In this episode, I’m joined again by Chris McKenna from Protect Young Eyes to discuss the growing influence of AI on children, families, and everyday life. We talk about the opportunities, dangers, and practical ways parents can begin having wise conversations with their kids about artificial intelligence.
We discuss:
- What AI actually is and why it matters for parents
- How AI is already shaping the lives of kids and teens
- Potential dangers and concerns families should be aware of
- How parents can talk about AI with wisdom and discernment
- Why discipleship and critical thinking matter in an AI-driven world
As technology continues to develop rapidly, parents don’t need to respond with fear—but they do need wisdom. This conversation is designed to help families think carefully and biblically about the future our kids are stepping into.
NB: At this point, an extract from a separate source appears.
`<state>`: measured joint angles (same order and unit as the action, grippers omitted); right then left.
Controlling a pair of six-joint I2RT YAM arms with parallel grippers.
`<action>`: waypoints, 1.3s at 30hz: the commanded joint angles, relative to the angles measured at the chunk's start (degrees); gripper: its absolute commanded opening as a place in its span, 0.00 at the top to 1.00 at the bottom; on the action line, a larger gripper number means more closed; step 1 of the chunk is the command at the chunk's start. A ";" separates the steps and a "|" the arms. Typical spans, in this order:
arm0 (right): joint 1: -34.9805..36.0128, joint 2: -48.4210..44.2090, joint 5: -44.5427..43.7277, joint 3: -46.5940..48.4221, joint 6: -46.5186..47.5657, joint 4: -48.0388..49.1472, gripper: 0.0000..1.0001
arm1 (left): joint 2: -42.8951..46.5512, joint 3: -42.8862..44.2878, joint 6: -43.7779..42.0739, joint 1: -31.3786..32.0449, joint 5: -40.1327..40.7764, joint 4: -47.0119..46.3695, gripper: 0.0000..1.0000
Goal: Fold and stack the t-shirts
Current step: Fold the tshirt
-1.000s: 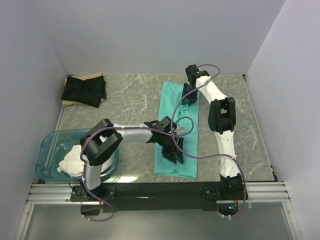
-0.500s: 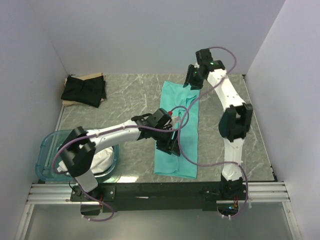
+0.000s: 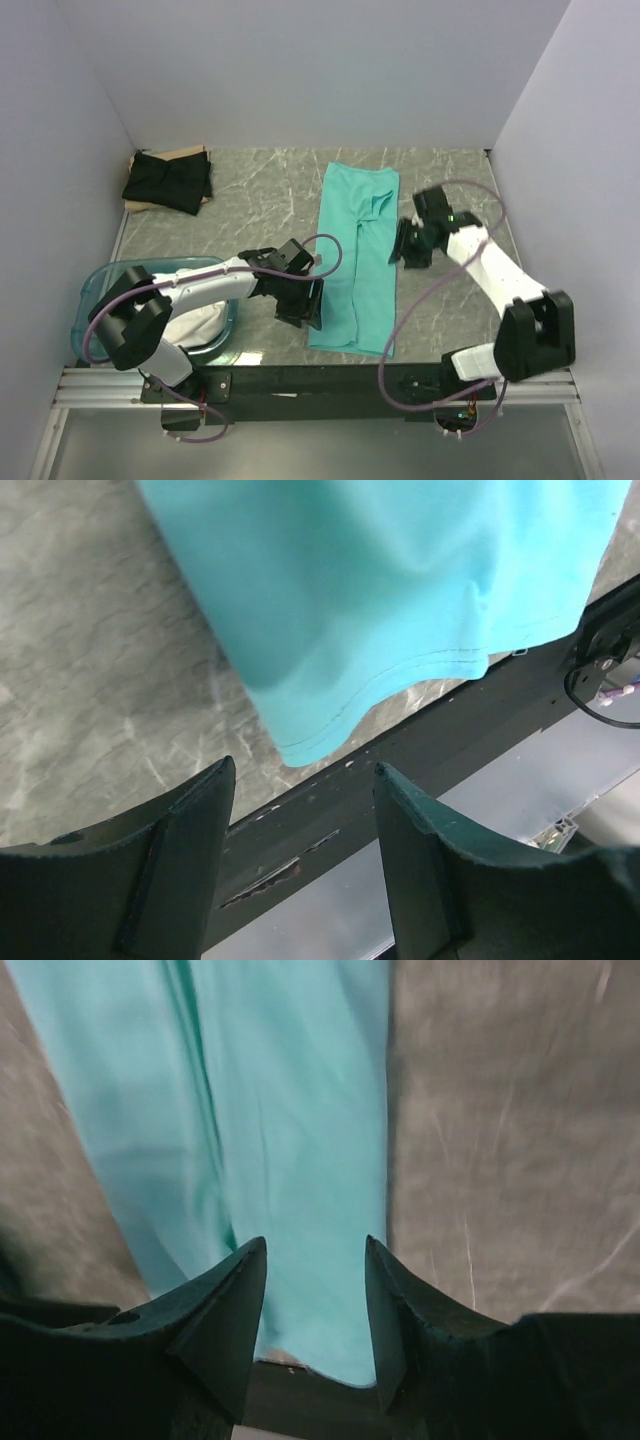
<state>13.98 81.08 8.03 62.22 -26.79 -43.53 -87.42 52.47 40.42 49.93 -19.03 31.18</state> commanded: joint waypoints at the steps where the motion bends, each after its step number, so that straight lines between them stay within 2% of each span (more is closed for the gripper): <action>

🔗 Learn more about Protect Young Eyes:
Watch this interview on YOUTUBE
Welcome to Discipling Kids Podcast, where practical parenting meets practiced theology for families and ministries, discipling kids for Christ. I'm your host, Pastor John Scheller. Welcome everyone. We have Chris McKenna back with us on Discipling Kids to talk to us about artificial intelligence, AI, a new technology that as adults we're beginning to use more and more. And how can we be guiding our children with this new technology? Chris, thanks for being here.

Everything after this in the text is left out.